• YOUR ASSIGNMENT
A word-for-word copy of the whole listing is required.

··· DATA SHOWN

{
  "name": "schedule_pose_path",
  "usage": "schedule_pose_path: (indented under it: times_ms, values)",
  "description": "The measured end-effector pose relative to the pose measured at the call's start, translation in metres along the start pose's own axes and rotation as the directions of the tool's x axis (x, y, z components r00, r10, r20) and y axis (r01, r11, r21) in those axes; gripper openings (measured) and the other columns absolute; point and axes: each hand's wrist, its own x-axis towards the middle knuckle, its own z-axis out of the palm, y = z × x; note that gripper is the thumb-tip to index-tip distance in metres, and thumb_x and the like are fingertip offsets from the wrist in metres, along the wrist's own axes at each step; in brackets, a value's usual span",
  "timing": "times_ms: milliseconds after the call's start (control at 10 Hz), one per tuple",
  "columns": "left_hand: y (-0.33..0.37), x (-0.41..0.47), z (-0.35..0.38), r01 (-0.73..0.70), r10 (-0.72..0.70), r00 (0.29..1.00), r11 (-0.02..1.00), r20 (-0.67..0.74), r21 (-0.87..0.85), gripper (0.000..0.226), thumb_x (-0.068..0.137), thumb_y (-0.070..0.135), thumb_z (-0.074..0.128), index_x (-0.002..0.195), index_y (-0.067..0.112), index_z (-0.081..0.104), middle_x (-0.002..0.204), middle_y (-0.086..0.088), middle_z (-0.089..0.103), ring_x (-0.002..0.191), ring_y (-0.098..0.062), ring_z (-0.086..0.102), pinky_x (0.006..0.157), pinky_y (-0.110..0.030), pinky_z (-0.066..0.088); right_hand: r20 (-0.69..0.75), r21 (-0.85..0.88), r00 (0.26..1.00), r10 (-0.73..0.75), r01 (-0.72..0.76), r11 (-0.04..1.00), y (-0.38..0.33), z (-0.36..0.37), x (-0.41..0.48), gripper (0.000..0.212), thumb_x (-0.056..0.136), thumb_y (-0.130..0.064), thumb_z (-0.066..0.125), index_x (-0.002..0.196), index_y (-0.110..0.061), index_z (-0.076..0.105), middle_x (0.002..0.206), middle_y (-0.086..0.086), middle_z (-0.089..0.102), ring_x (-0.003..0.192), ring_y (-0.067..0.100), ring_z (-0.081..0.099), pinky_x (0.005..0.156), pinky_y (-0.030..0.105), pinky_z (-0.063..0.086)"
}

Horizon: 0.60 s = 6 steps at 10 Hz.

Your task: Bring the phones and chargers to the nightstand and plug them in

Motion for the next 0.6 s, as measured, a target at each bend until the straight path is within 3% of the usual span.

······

• SOLUTION TO THE EXERCISE
{
  "name": "schedule_pose_path",
  "usage": "schedule_pose_path: (indented under it: times_ms, values)",
  "description": "The measured end-effector pose relative to the pose measured at the call's start, translation in metres along the start pose's own axes and rotation as the directions of the tool's x axis (x, y, z components r00, r10, r20) and y axis (r01, r11, r21) in those axes; gripper openings (measured) and the other columns absolute; point and axes: each hand's wrist, its own x-axis towards the middle knuckle, its own z-axis out of the palm, y = z × x; note that gripper is the thumb-tip to index-tip distance in metres, and thumb_x and the like are fingertip offsets from the wrist in metres, along the wrist's own axes at each step; in brackets, a value's usual span",
  "timing": "times_ms: milliseconds after the call's start (control at 10 Hz), one per tuple",
  "columns": "left_hand: y (-0.33..0.37), x (-0.41..0.47), z (-0.35..0.38), r01 (-0.73..0.70), r10 (-0.72..0.70), r00 (0.29..1.00), r11 (-0.02..1.00), r20 (-0.67..0.74), r21 (-0.87..0.85), gripper (0.000..0.226), thumb_x (-0.068..0.137), thumb_y (-0.070..0.135), thumb_z (-0.074..0.128), index_x (-0.002..0.195), index_y (-0.067..0.112), index_z (-0.081..0.104), middle_x (-0.002..0.204), middle_y (-0.086..0.088), middle_z (-0.089..0.103), ring_x (-0.002..0.191), ring_y (-0.098..0.062), ring_z (-0.086..0.102), pinky_x (0.006..0.157), pinky_y (-0.110..0.030), pinky_z (-0.066..0.088); right_hand: r20 (-0.69..0.75), r21 (-0.85..0.88), r00 (0.26..1.00), r10 (-0.73..0.75), r01 (-0.72..0.76), r11 (-0.04..1.00), y (-0.38..0.33), z (-0.36..0.37), x (-0.41..0.48), gripper (0.000..0.212), thumb_x (-0.056..0.136), thumb_y (-0.130..0.064), thumb_z (-0.066..0.125), index_x (-0.002..0.196), index_y (-0.110..0.061), index_z (-0.076..0.105), middle_x (0.002..0.206), middle_y (-0.086..0.086), middle_z (-0.089..0.102), ring_x (-0.003..0.192), ring_y (-0.067..0.100), ring_z (-0.081..0.099), pinky_x (0.005..0.156), pinky_y (-0.030..0.105), pinky_z (-0.063..0.086)"
}

Horizon: 0.60 s = 6 steps at 10 Hz.

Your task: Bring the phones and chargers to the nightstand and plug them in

Motion for the next 0.6 s, as measured, a target at each bend until the straight path is within 3% of the usual span.

The response is finished.